I grew up in the beating heart of the gallant south. In fact, for years, a tagline on the local license plates read,”Heart of Dixie.” Navigating this plane in a black body has been more than interesting. Along the way, I’ve encountered what most meet on any lengthy travel; traffic jams, roadblocks, dead ends, spans of open roads and the ever challenging notion of space between myself and other travelers.
In 2017, I came to know of Sun Ra. I’d heard of him before and knew of him only as an eccentric musician. Not much beyond that. It was in Chicago, where I came to know him. One of my professors was a collaborator in a book about him. She set me on the road to the Alabama native via Chicago. Sun Ra signaled to me in various forms. It was in innerspace, a few years later, where I met him.
In 2018, I was commissioned by Google to do a mural in Huntsville. The final destination for the piece was a large metal wall facing the Butler green at Campus 805, a local brewery and entertainment venue. I submitted a number of concept sketches, wanting to expound on the “Rocket City” theme without focusing on overdone rockets. Each one came back with notes from too racy to too sexy. Finally we landed on an idea that would fly. Now I was wrestling with the wording that I wanted to add to the piece. While sitting at my desk at the school where I was teaching at the time I pulled up a documentary on Afrofuturism as part of my continued research. It started out with the words…

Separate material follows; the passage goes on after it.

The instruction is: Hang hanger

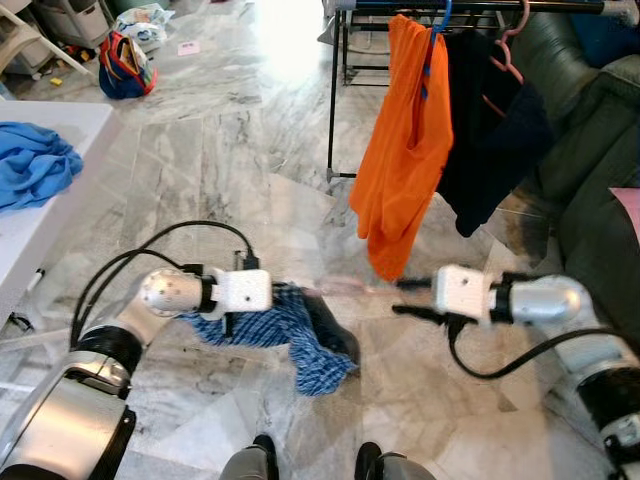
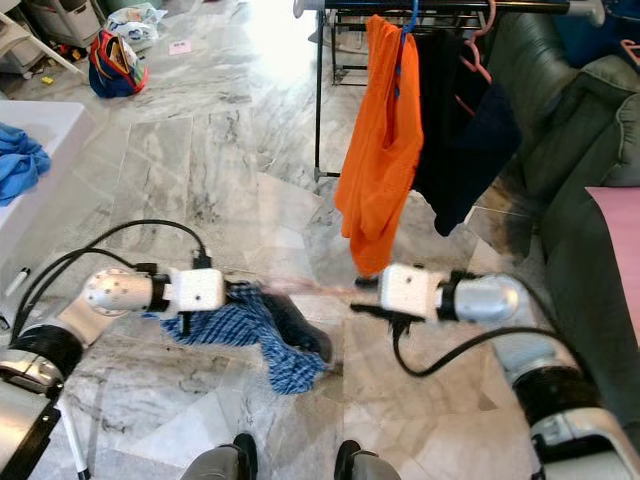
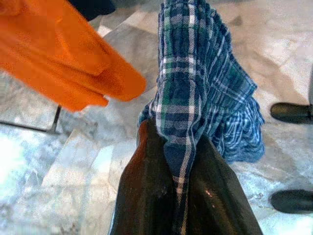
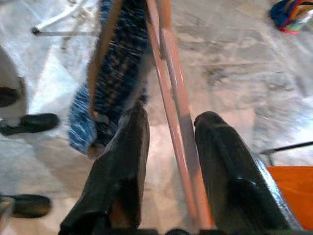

“The term Afrofuturism first appeared in an essay titled, Black To The Future, by Mark Dery, in 1994 – but its roots go back to a fateful night in the late 1930’s in Huntsville, Alabama. On that peculiar evening a beam of light shot down from the sky, and lifted Herman “Sonny “Blount into an alien spacecraft. On a voyage to Jupiter [actually it was Saturn], his captors prompted him with a mission: To transport Black people away from the racism and violence of planet Earth. “Sonny” became Sun Ra…”
I turned to look at the video and replayed it to be sure I heard what I thought I’d heard. Sure enough, it went on about Sun Ra, who has been billed the father of Afrofuturism, and how he had received his vision and charge lifted from the edge of a corn field on the outskirts of the campus of Alabama A&M University. Yes, Alabama A & M University, my alma mater. I knew in that moment, the name and wording of the mural. I was also reminded that I was born in this space capital, at this time, in this body, and set on a cosmic quest.
Once I began play on the mural, the rains decided to come and work with me. I took every dry moment I could, to paint. I slung paint in the mornings before school, after school, and on weekends. With the rain, I had less that two weeks to fully complete the piece. Nature definitely put me to the challenge. One morning I came back after an evening of painting into the night to find that a misty rain had melted the face of the main image. I kept going. We don’t stop. One day a man from the neighborhood walked up an asked if I was really putting “one of us on a wall. Bruh, that’s alright.” He said, and walked away in pride. A blonde woman from inside the venue would come out daily to watch me paint on her break. “Thanks for doing this.” She said one day. ” I was so glad when I saw you were painting a woman there.” Another day, an Asian woman walked by, stood gazing at the piece for awhile, got my attention, and simply said, Thank you so much.” I knew the nature of her gratitude. Even before completion, the art was doing its work.
Finally I completed the piece and stood back to look at what we’d done. An employee came out of the building and exclaimed, “Dude, it’s so cool that you’re honoring Sun Ra, and on his birthday.” “Uh, yeah for sure.” I replied, totally physically unaware that is was Sun Ra’s bEARTHday. When the gentleman walked away, I snatched out my phone and checked the facts. Sure enough, It was May 22, Sun Ra’s bEARTH date. There it was, that connection beyond connections.
Summer of 2019, I invested an insane number of hours pouring over mountains of Sun Ra archives in the University of Chicago Library. On my return to Huntsville, I went back and added to the mural, the image of a man levitating to the heavens, honoring Sun Ra’s space baptism. Sun Ra’s revelation led him on the quest for liberation by way of music, claiming space as our place, pulling heavily from ancient Egyptian culture. I honor that celestial philosophy and take artistic license to add that the space between us is also vast and in need of exploration. There are worlds of possibilities that vibrate in that space, if we could just see past the limiting notion that it only separates us, and realize that it also connects us. In all of its forms, space is our place.


I absolutely love this. I am on a roller coaster of emotions. Wonderfully written. Love the title. Love the imagery. Well done sir!!